─── DATA EXTRACT
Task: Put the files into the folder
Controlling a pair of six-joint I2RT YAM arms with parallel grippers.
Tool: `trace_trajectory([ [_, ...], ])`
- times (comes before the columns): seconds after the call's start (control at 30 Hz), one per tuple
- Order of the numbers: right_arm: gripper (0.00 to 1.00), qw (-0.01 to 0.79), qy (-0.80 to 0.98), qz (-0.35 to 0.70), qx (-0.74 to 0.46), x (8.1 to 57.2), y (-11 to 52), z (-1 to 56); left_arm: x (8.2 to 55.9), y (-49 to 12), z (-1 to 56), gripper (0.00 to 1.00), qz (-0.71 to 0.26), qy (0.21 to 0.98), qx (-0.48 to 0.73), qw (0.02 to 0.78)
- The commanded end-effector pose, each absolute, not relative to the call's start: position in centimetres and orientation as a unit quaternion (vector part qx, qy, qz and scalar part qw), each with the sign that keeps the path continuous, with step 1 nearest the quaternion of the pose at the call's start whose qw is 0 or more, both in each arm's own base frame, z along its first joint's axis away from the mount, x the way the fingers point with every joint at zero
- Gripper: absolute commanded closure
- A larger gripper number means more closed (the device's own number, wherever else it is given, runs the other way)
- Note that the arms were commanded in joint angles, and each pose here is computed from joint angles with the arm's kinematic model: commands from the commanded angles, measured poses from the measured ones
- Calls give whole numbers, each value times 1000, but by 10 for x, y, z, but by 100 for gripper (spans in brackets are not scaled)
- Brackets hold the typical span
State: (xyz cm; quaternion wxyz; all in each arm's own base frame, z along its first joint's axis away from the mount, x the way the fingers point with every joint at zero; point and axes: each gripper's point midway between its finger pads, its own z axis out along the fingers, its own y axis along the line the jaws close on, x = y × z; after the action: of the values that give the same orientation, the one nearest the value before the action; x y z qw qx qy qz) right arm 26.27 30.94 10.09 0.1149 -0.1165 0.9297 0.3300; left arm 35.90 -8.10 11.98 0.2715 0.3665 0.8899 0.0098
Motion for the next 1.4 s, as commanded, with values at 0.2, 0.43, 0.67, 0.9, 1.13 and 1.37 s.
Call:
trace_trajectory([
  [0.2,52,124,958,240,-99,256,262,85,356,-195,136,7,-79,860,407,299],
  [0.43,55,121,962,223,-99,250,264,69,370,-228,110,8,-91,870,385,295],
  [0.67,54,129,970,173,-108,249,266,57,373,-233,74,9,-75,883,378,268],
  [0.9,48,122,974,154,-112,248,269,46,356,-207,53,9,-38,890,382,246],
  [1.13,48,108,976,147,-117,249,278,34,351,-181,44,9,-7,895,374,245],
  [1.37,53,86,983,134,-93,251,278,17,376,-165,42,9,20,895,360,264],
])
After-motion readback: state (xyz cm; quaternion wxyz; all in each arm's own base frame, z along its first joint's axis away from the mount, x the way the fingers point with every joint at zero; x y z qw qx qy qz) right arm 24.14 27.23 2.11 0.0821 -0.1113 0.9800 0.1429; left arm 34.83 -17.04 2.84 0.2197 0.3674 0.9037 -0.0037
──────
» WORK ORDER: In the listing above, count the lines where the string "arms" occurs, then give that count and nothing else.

» ANSWER TO THIS PROBLEM: 2